Many APIs have authorization-gated resources. I’m using HTTP headers to pass in my token for Authorization plus the default media type in the Accept header to keep it simple.

        
{
    "Authorization": "token github-pat-goes-here",
    "Accept": "application/vnd.github.v3+json",
}

Queries

Queries fetch data. It’s similar to a GET request in REST, except you need to be explicit about what it is you want returned. Here’s a very simple query for the number of issues in a given repository:

        
      


# graphql supports comments!!!
query {
  # all issues belong inside of a repository
  repository(owner: "some-natalie", name: "kubernoodles") {
    issues {
      totalCount
    }
  }
}

Notice the data returned (below) matches structure as your query (above), meaning you can parse the data returned reliably using the exact same structure. This allows us to use the built-in JSON parsing methods for whatever language we’re using. Here’s the raw JSON:

        
      


{
  "data": {
    "repository": {
      "issues": {
        "totalCount": 36
      }
    }
  }
}

The jq filter is jq '.[].repository.issues.totalCount' in this query to return the number of issues in the given repository.

Variables

Notice how the query above is hardcoded with the repository owner and name. Allowing reuse means swapping in values as needed. Luckily, GraphQL has a way to do this with variables stored in JSON.

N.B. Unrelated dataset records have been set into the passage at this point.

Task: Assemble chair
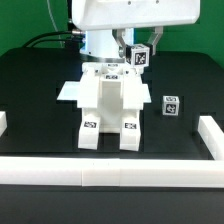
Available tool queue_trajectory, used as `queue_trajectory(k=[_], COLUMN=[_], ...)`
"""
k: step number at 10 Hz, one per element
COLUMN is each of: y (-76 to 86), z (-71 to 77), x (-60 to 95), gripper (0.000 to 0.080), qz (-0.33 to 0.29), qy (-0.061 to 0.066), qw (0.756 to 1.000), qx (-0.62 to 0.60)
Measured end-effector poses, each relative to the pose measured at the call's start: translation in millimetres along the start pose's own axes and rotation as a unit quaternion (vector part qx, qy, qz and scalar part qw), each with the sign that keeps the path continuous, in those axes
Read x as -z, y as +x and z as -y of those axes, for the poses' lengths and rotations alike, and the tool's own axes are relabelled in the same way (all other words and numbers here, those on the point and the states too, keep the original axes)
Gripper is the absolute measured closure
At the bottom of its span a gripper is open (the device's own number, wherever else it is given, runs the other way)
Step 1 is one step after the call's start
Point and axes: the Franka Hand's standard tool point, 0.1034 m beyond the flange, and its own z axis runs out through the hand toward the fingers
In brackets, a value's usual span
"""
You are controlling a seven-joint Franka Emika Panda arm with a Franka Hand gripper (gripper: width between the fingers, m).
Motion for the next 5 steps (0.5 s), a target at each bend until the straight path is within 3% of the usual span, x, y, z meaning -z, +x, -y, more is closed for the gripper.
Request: queue_trajectory(k=[5], y=[-2.9], z=[-5.4], x=[-3.4], gripper=[0.0515], qz=[0.003], qy=[-0.001], qw=[1.0], qx=[0.008])
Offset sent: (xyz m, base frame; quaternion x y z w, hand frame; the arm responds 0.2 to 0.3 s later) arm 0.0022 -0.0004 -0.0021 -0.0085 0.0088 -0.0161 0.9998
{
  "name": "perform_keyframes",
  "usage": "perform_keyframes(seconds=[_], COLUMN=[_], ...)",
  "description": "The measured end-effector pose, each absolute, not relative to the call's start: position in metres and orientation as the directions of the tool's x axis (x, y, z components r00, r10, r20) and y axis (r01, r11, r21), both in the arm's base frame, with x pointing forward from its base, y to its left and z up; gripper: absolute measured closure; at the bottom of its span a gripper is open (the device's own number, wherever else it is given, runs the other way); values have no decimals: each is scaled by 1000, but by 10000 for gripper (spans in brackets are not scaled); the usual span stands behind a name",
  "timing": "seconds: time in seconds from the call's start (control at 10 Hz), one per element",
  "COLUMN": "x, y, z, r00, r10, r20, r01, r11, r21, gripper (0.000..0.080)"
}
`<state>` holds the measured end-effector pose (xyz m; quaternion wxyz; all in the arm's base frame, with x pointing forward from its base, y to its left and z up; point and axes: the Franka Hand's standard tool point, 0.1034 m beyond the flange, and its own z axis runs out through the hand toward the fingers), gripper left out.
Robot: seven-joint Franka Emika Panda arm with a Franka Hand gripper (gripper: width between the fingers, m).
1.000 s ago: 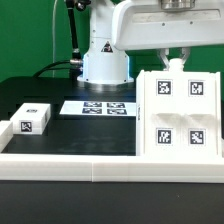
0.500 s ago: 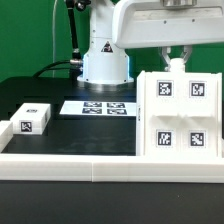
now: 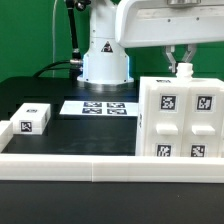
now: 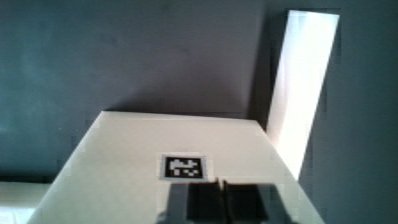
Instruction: Assemble cabinet
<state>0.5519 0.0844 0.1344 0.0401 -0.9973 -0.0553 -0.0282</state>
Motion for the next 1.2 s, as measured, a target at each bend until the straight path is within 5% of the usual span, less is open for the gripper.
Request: perform_keyframes(seconds=[0.1,0.4,0.5,0.6,0.7,1.2], x=[552,552,552,552,552,513], y=[84,84,84,84,84,71], z=[134,134,134,134,134,123], r00=[992,992,992,992,992,1000], r10=[108,108,108,108,108,-11], r20=[61,60,60,60,60,13], r01=[113,113,113,113,113,-10], r11=[-991,-991,-991,-991,-991,-997], r21=[-77,-77,-77,-77,-77,-72], gripper=[783,278,278,98,31,2])
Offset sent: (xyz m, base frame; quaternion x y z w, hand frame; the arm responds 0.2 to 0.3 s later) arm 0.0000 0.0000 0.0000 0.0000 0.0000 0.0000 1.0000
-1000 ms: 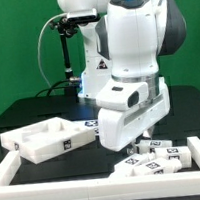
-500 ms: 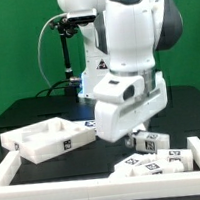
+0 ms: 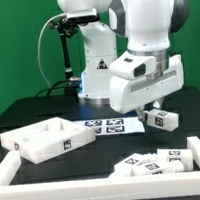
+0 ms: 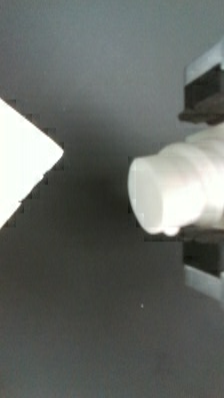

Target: Assemble one leg

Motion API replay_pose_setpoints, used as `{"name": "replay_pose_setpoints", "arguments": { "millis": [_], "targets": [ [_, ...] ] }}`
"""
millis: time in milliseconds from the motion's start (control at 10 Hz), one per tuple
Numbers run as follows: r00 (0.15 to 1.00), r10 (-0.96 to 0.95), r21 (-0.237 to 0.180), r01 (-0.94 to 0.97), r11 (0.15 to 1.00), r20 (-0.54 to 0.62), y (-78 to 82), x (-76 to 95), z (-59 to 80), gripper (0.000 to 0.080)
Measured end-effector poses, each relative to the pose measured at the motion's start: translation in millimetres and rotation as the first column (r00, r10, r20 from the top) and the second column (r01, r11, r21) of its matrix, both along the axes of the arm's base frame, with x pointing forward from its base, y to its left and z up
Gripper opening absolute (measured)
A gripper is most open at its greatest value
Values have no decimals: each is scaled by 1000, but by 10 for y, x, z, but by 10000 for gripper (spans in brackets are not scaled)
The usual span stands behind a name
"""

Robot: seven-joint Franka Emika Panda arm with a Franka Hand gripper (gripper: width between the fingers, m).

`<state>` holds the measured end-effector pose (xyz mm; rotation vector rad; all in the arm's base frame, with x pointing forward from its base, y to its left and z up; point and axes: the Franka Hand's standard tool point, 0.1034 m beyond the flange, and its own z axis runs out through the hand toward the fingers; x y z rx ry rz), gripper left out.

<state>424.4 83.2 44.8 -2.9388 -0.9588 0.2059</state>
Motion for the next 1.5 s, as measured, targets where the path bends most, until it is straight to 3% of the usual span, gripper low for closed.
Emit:
{"name": "replay_pose_setpoints", "arguments": {
  "millis": [200, 400, 500, 600, 1100, 1200, 1300, 1400, 1500],
  "targets": [
    [997, -71, -4, 71, 997, 16, 40, -23, -21, 290],
    [972, -234, -21, 234, 972, 16, 153, -595, -240, 290],
    [951, -309, -45, 309, 950, 1, 290, -811, -319, 290],
    [942, -336, -53, 336, 940, -3, 380, -892, -354, 290],
    [930, -366, -44, 366, 930, -5, 459, -893, -380, 290],
    [931, -366, -44, 365, 930, -5, 460, -895, -380, 365],
    [931, -366, -44, 365, 930, -5, 460, -895, -381, 502],
    [933, -359, -47, 358, 933, -11, 451, -897, -373, 502],
    [946, -322, -63, 320, 945, -40, 376, -821, -232, 618]
  ]
}}
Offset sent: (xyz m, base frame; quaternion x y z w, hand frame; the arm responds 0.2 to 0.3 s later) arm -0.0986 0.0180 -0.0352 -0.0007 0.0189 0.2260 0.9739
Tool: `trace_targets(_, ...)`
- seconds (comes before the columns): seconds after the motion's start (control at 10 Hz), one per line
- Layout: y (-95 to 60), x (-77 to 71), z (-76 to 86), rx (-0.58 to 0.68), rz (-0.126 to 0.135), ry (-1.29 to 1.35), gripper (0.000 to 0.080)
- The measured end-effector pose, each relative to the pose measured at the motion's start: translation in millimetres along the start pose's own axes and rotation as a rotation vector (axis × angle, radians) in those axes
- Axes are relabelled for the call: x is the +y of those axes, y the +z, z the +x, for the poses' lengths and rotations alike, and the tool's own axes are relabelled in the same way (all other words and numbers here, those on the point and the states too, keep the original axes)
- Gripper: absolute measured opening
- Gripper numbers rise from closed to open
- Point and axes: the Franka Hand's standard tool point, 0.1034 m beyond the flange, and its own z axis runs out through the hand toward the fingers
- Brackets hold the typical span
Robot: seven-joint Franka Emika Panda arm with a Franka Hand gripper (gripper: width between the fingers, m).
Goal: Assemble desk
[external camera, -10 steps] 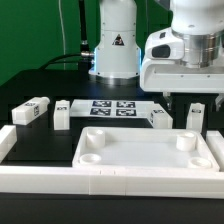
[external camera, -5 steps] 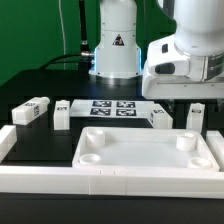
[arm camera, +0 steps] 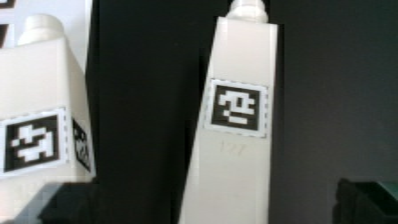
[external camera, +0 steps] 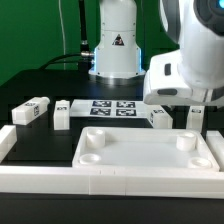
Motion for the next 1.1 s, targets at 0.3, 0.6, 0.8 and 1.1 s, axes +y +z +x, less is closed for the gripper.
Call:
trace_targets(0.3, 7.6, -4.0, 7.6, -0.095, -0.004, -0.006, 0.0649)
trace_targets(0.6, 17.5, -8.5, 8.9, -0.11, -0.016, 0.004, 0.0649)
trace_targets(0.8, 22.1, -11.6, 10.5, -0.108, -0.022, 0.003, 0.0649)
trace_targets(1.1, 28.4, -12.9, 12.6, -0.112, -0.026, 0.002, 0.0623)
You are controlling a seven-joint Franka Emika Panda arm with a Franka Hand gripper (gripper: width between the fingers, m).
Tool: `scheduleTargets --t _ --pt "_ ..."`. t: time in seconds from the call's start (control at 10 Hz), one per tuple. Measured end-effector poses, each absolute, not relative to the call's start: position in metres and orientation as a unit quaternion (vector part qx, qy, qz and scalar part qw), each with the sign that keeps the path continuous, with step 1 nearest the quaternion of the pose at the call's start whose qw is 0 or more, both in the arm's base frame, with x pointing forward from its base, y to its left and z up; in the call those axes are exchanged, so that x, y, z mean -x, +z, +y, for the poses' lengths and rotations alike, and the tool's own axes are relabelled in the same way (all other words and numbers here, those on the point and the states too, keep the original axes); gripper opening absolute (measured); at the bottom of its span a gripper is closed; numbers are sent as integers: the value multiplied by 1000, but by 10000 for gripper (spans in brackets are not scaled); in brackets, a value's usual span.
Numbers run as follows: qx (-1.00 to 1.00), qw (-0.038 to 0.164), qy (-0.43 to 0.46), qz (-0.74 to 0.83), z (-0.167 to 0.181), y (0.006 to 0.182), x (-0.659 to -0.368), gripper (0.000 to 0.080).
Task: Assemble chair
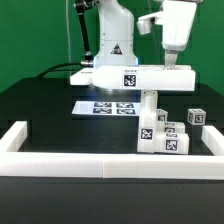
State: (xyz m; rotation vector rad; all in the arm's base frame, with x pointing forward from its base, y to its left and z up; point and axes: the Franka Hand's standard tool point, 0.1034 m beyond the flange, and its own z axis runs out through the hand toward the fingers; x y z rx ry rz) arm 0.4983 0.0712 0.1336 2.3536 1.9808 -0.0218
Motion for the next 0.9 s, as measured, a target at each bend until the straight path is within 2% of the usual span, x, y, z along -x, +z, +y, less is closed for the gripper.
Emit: scheduleTargets --t 0.9 --pt "-763 33 -3 646 75 129 -499 288"
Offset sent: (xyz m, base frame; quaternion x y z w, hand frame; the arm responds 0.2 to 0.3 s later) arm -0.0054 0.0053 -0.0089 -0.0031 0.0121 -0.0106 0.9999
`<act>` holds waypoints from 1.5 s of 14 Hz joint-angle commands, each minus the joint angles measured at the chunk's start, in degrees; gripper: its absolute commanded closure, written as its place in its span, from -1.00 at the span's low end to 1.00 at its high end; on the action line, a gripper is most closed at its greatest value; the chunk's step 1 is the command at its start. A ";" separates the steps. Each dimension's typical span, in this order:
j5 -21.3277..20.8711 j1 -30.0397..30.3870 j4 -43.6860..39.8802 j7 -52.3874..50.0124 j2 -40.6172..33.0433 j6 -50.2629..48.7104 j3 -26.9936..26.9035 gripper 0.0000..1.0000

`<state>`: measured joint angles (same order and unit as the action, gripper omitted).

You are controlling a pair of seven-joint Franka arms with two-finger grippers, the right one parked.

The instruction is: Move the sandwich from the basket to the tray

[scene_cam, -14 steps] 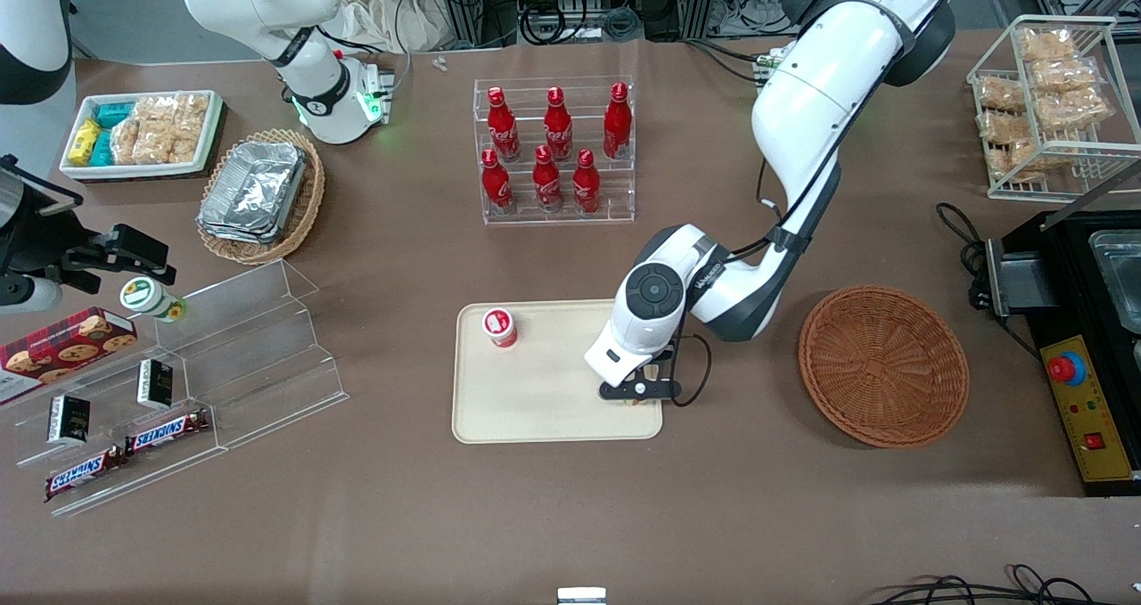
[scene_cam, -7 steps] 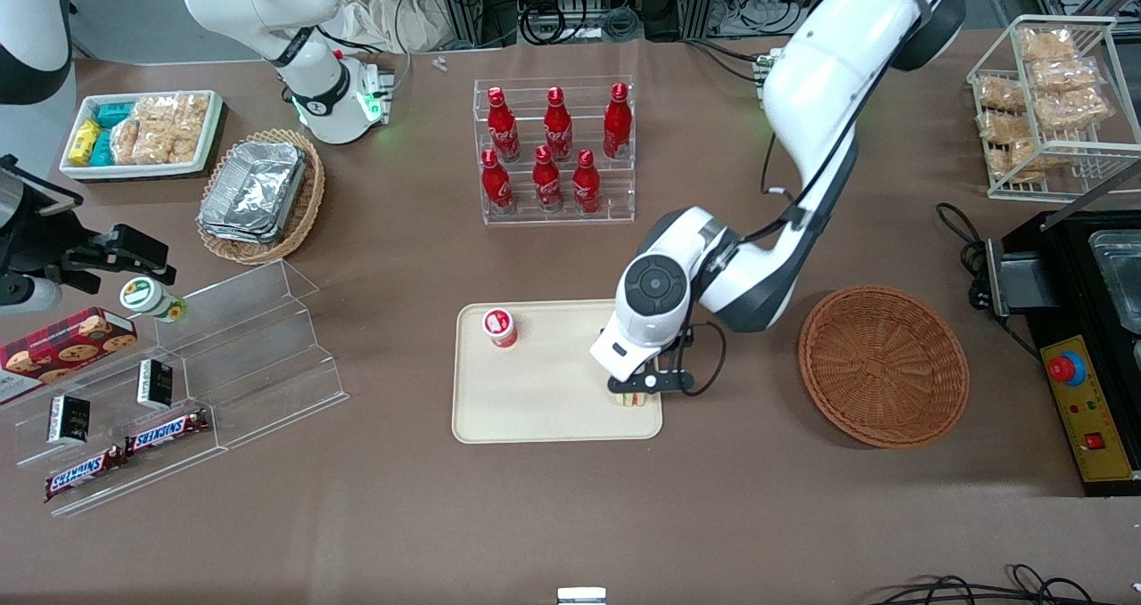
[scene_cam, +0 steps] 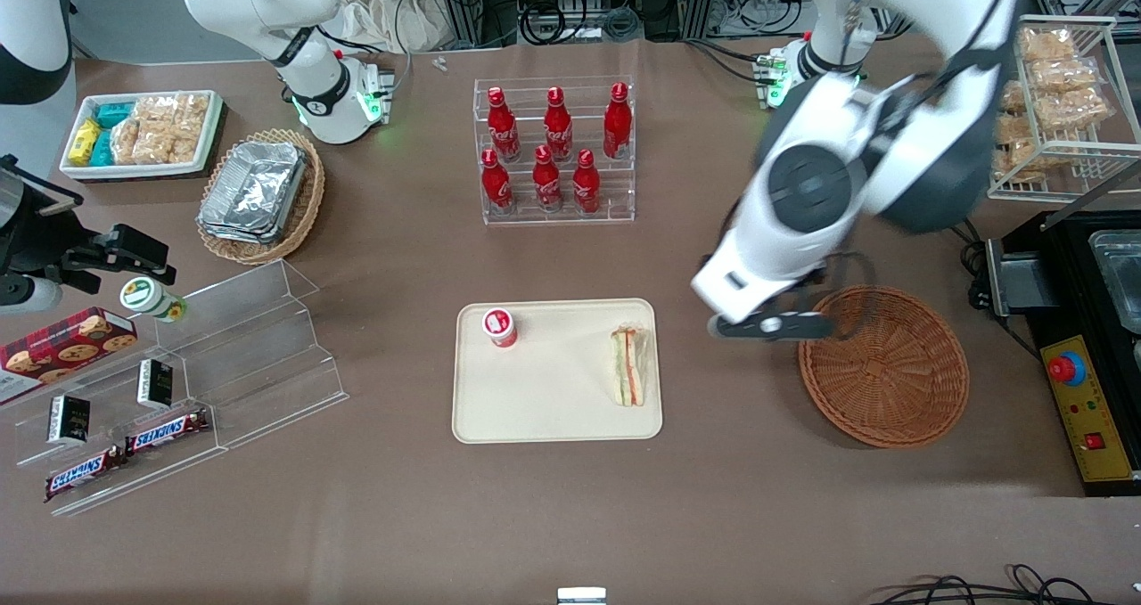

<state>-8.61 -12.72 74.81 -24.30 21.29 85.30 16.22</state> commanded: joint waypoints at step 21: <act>5.53 14.12 3.77 17.89 -16.64 -6.72 -11.74 -1.00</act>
<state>-3.73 2.38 76.68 -6.53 5.61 78.57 5.01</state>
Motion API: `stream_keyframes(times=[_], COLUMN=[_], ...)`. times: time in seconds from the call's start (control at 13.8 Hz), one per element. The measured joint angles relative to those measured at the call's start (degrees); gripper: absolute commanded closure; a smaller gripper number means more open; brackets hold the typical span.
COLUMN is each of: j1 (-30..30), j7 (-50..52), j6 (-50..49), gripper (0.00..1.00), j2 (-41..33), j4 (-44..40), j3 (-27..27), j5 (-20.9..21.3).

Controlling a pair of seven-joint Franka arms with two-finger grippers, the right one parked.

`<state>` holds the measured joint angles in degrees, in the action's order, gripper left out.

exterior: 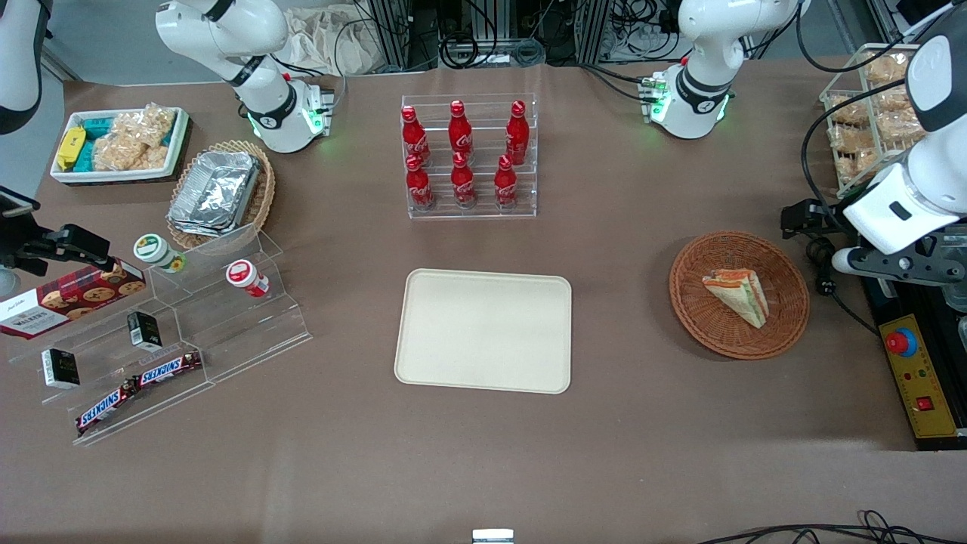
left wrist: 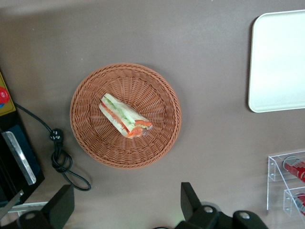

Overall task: Place sandwich from basket to tray
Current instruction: 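Move the left gripper over the sandwich in the wicker basket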

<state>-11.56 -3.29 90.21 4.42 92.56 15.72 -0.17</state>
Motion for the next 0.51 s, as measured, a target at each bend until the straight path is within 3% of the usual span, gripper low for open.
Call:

Here’s the same query with the same results, but reusable with variables:

        
      


query ($owner: String!, $repo: String!) {
  repository(owner: $owner, name: $repo) {
    issues {
      totalCount
    }
  }
}

And the variables to go with it:

        
{
  "owner": "some-natalie",
  "repo": "kubernoodles"
}

know we know what we’re looking for, so let’s get only the things we want

Type schema

GraphQL, both client-side code (like what we’re working with) and the server-side code that processes it, can be written in any language. To prevent being dependent on a specific language, GraphQL has a built-in type system. We’re only going to use the most basic functionality today, but there’s a lot more to learn about types and schemas as they apply to all sorts of deeper topics.

Note how the variables in the query above are both String!, meaning that even if you put a number in there, it’s going to be treated as a string.

Now let’s get the UUID (string) and number of items (int) on a project board given the organization and number. We get the inputs from the URL. As an example, https://github.com/orgs/octodemo/projects/62 would have octodemo as the organization and 62 as the project number.

        
      


query getProjectV2Id($org: String!, $project: Int!) {
  organization(login: $org) {
    projectV2(number: $project) {
      id
      items {
        totalCount
      }
    }
  }
}

This returns the following JSON with the UUID of the project board.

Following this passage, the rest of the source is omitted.